Friday, May 2, 2008

Sometimes I wonder

Is it ok if I feel sorry for myself?
Is it ok if I feel that I don't deserve this?
Is it ok if I just hate my life and want to die?

I guess not.

But...

I may have destroyed the one person that ever truly loved me's love for me tonight and even though I did what I thought best, I'm sad.

I gave Andy an ultimatum tonight and told him that either he starts working or I go back to South Africa.

He just doesn't seem to understand that I am feeling guilty, confused and angry and even here it is difficult for me to explain.

In South Africa, people will do almost anything to find a proper work to provide for their families. I remember going to sleep sometimes, crying because I didn't know where we were going to find the money to buy food. Always having to borrow money from my parents and go through customers treating me like shit, because I had to phone and ask for work basically. That, while Andy won't work for 200 pounds a week because he thinks it's crap work. Since I've been here, he has made no attempt to look for a steady job and that is getting to me. I am not allowed to work here without a visa and that makes me feel guilty for just being here.

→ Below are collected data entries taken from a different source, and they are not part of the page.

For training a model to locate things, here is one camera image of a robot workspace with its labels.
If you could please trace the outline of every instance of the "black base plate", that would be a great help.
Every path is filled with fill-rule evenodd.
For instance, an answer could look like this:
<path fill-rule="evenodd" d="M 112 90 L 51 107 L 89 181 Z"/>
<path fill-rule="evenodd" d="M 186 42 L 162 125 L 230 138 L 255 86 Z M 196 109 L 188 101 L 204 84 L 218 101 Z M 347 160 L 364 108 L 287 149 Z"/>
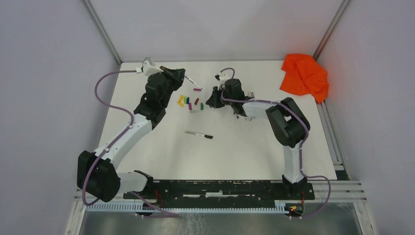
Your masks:
<path fill-rule="evenodd" d="M 215 180 L 154 180 L 147 185 L 148 193 L 141 192 L 145 199 L 156 199 L 155 190 L 163 198 L 163 208 L 273 208 L 274 200 L 314 200 L 311 183 L 289 196 L 281 181 L 215 181 Z M 206 197 L 207 192 L 221 192 L 230 197 Z M 136 199 L 130 193 L 125 199 Z"/>

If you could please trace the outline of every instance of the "white wall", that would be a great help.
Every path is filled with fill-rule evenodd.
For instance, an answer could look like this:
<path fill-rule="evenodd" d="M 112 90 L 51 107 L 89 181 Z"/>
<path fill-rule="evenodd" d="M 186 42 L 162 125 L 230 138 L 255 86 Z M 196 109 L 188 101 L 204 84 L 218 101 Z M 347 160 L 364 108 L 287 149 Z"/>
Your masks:
<path fill-rule="evenodd" d="M 380 234 L 415 223 L 415 1 L 352 1 L 319 62 L 349 169 Z"/>
<path fill-rule="evenodd" d="M 63 232 L 107 112 L 93 88 L 113 70 L 81 1 L 0 1 L 0 234 Z"/>
<path fill-rule="evenodd" d="M 342 0 L 91 0 L 123 61 L 313 54 Z"/>

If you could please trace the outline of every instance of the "metal frame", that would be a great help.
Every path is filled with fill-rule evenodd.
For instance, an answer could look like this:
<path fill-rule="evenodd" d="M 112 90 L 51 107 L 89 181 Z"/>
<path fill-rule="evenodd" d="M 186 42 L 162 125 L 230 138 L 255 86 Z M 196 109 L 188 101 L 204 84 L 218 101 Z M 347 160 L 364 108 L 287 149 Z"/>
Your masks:
<path fill-rule="evenodd" d="M 92 21 L 94 22 L 96 28 L 98 29 L 99 34 L 101 34 L 102 39 L 104 39 L 105 44 L 107 45 L 108 49 L 111 51 L 111 54 L 113 55 L 115 61 L 118 63 L 118 65 L 121 66 L 121 58 L 118 55 L 114 44 L 111 42 L 110 37 L 108 36 L 107 31 L 105 30 L 104 26 L 102 25 L 101 20 L 99 19 L 97 13 L 95 12 L 94 7 L 92 6 L 90 0 L 82 0 L 86 10 L 88 11 L 89 16 L 91 17 Z"/>
<path fill-rule="evenodd" d="M 110 49 L 111 53 L 113 54 L 115 60 L 120 65 L 121 59 L 114 48 L 105 28 L 102 25 L 99 17 L 97 16 L 90 0 L 82 0 L 84 3 L 88 13 L 90 14 L 92 20 L 94 21 L 95 25 L 97 26 L 100 34 L 102 35 L 104 41 L 106 42 L 108 48 Z M 343 0 L 340 7 L 338 8 L 333 20 L 331 21 L 327 31 L 325 32 L 321 42 L 319 43 L 313 58 L 317 60 L 321 55 L 325 45 L 327 44 L 330 36 L 332 35 L 334 29 L 339 23 L 342 15 L 344 14 L 345 10 L 349 6 L 351 0 Z M 322 104 L 317 104 L 317 108 L 322 120 L 324 133 L 327 139 L 327 144 L 329 146 L 330 155 L 332 156 L 333 164 L 336 170 L 345 170 L 346 173 L 349 175 L 348 167 L 345 162 L 343 149 L 340 144 L 335 124 L 333 123 L 332 115 L 330 114 L 329 107 L 326 102 Z M 322 203 L 327 197 L 328 193 L 328 185 L 325 181 L 309 181 L 313 184 L 314 193 L 316 196 L 315 200 L 307 200 L 307 203 Z M 361 230 L 363 235 L 374 235 L 377 234 L 375 228 L 371 225 L 370 221 L 370 213 L 368 213 L 367 208 L 367 199 L 365 193 L 363 191 L 362 185 L 358 181 L 331 181 L 332 186 L 332 193 L 329 199 L 329 203 L 353 203 L 356 214 L 358 217 L 358 222 L 360 224 Z M 83 217 L 85 211 L 91 210 L 91 208 L 86 207 L 83 205 L 81 200 L 81 193 L 82 191 L 78 189 L 76 192 L 76 196 L 74 199 L 74 203 L 72 205 L 71 214 L 66 226 L 65 234 L 66 235 L 77 235 L 80 232 L 81 224 L 83 221 Z M 87 200 L 92 200 L 94 197 L 87 194 Z M 299 201 L 293 200 L 279 200 L 275 201 L 276 207 L 283 205 L 285 203 L 299 203 Z M 138 199 L 124 199 L 122 194 L 117 195 L 113 201 L 106 203 L 105 207 L 102 207 L 102 210 L 106 208 L 109 210 L 114 210 L 115 207 L 119 212 L 131 212 L 131 205 L 140 204 L 142 205 L 142 201 Z M 255 210 L 255 209 L 247 209 L 248 212 L 263 212 L 262 210 Z M 197 212 L 196 209 L 189 209 L 180 211 L 182 213 L 189 213 L 189 212 Z M 218 212 L 215 209 L 207 209 L 203 212 Z"/>
<path fill-rule="evenodd" d="M 316 196 L 315 200 L 307 200 L 307 203 L 322 203 L 327 197 L 328 184 L 325 181 L 309 181 L 313 184 L 314 193 Z M 374 228 L 371 225 L 369 213 L 367 210 L 367 200 L 363 191 L 362 185 L 358 181 L 332 181 L 332 193 L 329 199 L 329 203 L 353 203 L 358 222 L 360 224 L 363 235 L 374 235 L 376 234 Z M 136 212 L 135 210 L 141 210 L 139 205 L 142 205 L 142 201 L 138 199 L 124 199 L 122 194 L 119 194 L 115 199 L 109 203 L 98 204 L 97 206 L 86 207 L 82 203 L 81 199 L 82 191 L 79 189 L 76 192 L 75 201 L 72 205 L 70 218 L 67 223 L 65 235 L 76 235 L 79 234 L 83 216 L 85 211 L 102 211 L 102 212 Z M 87 200 L 92 200 L 94 197 L 87 194 Z M 218 210 L 215 208 L 211 209 L 172 209 L 172 211 L 178 211 L 180 213 L 283 213 L 281 206 L 286 203 L 299 203 L 300 201 L 295 200 L 279 200 L 275 201 L 276 209 L 236 209 L 236 210 Z"/>

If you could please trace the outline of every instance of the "white tabletop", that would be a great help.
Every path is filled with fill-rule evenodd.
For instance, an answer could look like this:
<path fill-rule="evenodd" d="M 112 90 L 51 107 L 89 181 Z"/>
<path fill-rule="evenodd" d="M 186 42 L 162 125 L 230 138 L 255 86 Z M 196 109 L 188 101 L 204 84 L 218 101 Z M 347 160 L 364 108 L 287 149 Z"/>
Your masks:
<path fill-rule="evenodd" d="M 285 72 L 282 61 L 182 62 L 157 63 L 170 69 L 185 68 L 186 74 L 203 87 L 185 80 L 171 96 L 161 123 L 125 156 L 118 172 L 141 170 L 155 179 L 175 180 L 280 180 L 284 171 L 282 146 L 276 140 L 267 119 L 236 118 L 230 106 L 209 108 L 191 114 L 188 106 L 179 106 L 180 95 L 205 102 L 217 85 L 214 76 L 225 67 L 236 70 L 242 89 L 255 97 L 282 100 L 292 97 L 311 125 L 310 136 L 303 147 L 304 171 L 308 175 L 324 175 L 336 179 L 323 127 L 314 98 L 296 96 L 279 89 Z M 134 70 L 140 63 L 123 63 L 121 70 Z M 133 111 L 145 92 L 147 79 L 142 74 L 120 74 L 115 86 L 112 105 Z M 129 119 L 124 112 L 110 109 L 100 145 L 113 137 Z M 194 131 L 213 135 L 209 140 L 185 134 Z"/>

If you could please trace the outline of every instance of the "red cloth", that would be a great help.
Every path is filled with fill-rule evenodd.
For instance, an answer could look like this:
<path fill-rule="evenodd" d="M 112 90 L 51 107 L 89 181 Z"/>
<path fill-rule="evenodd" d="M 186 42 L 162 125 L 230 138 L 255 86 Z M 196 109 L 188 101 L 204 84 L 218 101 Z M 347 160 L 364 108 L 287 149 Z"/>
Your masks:
<path fill-rule="evenodd" d="M 313 57 L 290 54 L 284 60 L 282 70 L 286 72 L 280 89 L 290 94 L 312 94 L 318 103 L 327 97 L 327 72 Z"/>

Andy stormed out of the house in the end and I don't think he really cares what I'm going to do. He told me straight that I must just do what I want to do.

If I go back to SA, at least I can try to find work and fight to get my kids back, won't be easy though. I just hate being dependant of Andy and he's just waiting around for the next loose job to come around.

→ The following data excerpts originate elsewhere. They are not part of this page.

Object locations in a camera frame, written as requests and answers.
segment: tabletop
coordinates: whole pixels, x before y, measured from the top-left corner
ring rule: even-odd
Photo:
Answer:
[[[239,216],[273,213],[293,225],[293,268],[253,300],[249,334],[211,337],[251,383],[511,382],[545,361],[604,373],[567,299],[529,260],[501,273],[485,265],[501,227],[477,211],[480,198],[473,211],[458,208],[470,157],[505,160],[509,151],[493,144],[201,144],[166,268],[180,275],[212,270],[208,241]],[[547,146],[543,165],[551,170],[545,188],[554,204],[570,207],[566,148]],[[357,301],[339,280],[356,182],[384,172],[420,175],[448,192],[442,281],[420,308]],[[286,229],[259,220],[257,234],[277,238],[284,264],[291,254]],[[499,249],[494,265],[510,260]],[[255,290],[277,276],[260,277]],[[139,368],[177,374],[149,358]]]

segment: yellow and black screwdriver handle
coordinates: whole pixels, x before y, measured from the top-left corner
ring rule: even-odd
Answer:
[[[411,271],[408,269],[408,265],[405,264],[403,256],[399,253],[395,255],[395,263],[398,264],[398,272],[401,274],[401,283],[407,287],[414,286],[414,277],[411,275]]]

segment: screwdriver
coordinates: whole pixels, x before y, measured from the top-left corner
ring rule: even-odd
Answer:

To top that, Johan asked me for money to take Xaynee to the doctor. I told him that I will ask my dad to take her and pay for it, he said that I had an attitude and that I won't speak to Xaynee ever again. He then called me a whore and a bad mother. He even dragged my parents into it by saying I'm just as bad a parent as they are. He also said I won't speak to Lili again. I stayed calm through it all, more because I'm so tired of all the fighting than because of anything else.

I wish I knew what to do and I feel so alone. I'm still angry because of everything that Andy's family has said about me and I feel like I don't belong here.

If there really is a God out there, I'm praying that he will help me. It hurts so much not to have my children with me, it feels like my heart's been ripped out and my life has no meaning anymore.